外の世界で生きるのは過酷、まんぷく自身も知らぬ間に、無意識に、様々な苦難を乗り越えてきた。

だからこそかつおは、まんぷくが今まで、ずっと苦しい思いをしていた、悲しい思いをしていた・・・と、ずっと『思い込んでいた』

しかし、実際はそうでもなさそうであった。

まんぷくが目を輝かせながら外の景色を見ている姿を横から見ていると、『飼い主』としては、ちょっと複雑な心境になってしまう。


「・・・もうちょっとあったかくなったら、まんぷくを連れて外へ散歩に行ってもいいかも。今

 はまだ、道路が冷たいからね。

 ・・・さてと、そろそろ帰ってご飯にしようか! お腹ペコペコだもんね!」


「ニャー! ニャー!」

(ごはん! ごはん!)


しかし、かつおが話しかけると、まんぷくは嬉しそうに彼の顔を覗き込んで来る。そんな顔を見せられては、もう守るしかない。

そんな顔を見せられると、「引き取って良かった」と思うしかない。


かつおが動物を好きな理由。それは、動物達は人間とは違い、『本音と建前』は必要ない。

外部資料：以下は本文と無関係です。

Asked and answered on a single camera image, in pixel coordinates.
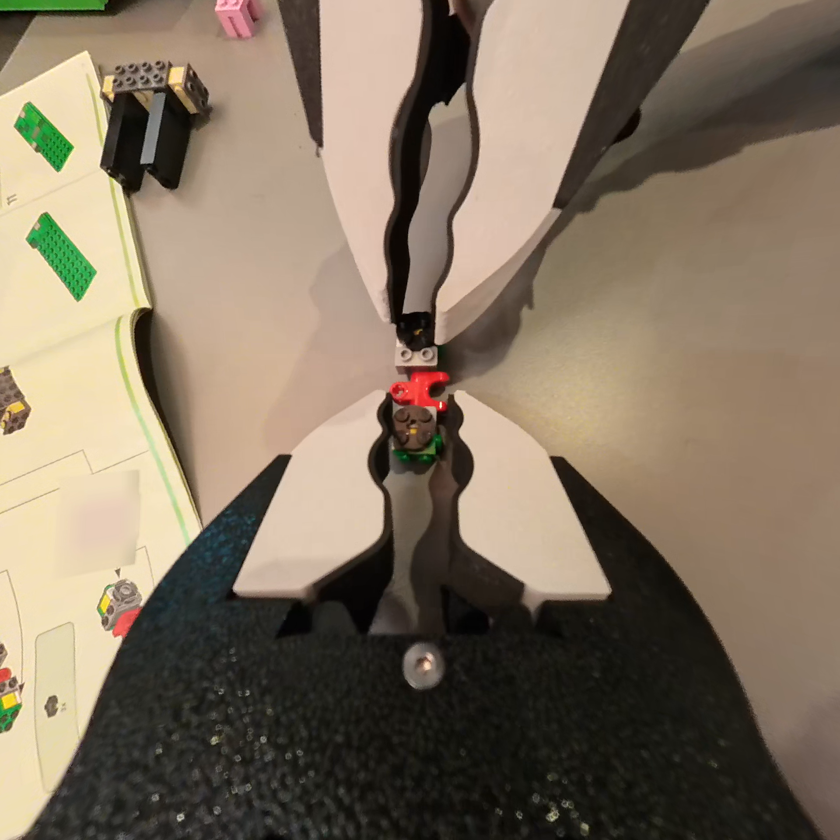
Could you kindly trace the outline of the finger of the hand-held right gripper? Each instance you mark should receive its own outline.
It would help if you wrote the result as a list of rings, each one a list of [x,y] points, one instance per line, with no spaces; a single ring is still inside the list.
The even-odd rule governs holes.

そのままの気持ちをぶつけてくれる、だからこそ分かりやすいし、対処しやすい。

ヤマブキの場合、撫でて欲しければ自分から頭を擦り寄せて来る。

レイワの場合、ご飯が欲しい時にはご飯入れを爪でガリガリする。

ネネやさくらの場合、窓の外が観たければ窓の前で鳴く。

それぞれが分かりやすく、自分の欲求をかつおに訴えてくれる。だからかつおも助かっているのだ。

彼も仕事の都合上、あまり人とは関わらないものの、『最低限の関わり(配信会社の関係者)』は必要である。

その度に、彼は頭を抱えている。

相手の言っている事が『お世辞』なのか、それとも『本心』なのか

相手が自分を見る目線が『期待』なのか、それとも『偶然』なのか、『軽蔑』なのか・・・

人間の心は、動物以上に底が深い。だからこそ、本音を言い合える関係にはなかなかなれない、相手を見極める必要がある。

そんな気遣いばかりが嵩み、心を病んでしまう人だって大勢いる。かつおは人付き合いが苦手なわけではない、ただ嫌いなだけ。

一部の人間からは、「それは甘えだ!!」と喝を入れられた事もあった。だが、嫌なものは嫌なのだ。

虫が嫌いな人に、「なんで虫が嫌いなの?」と聞くと、『嫌なものは嫌だから』

トマトが嫌いな人に、「なんでトマトが嫌いなの?」と聞くと、『嫌なものは嫌だから』

『好き』や『嫌い』に、細かい理由も必要ない。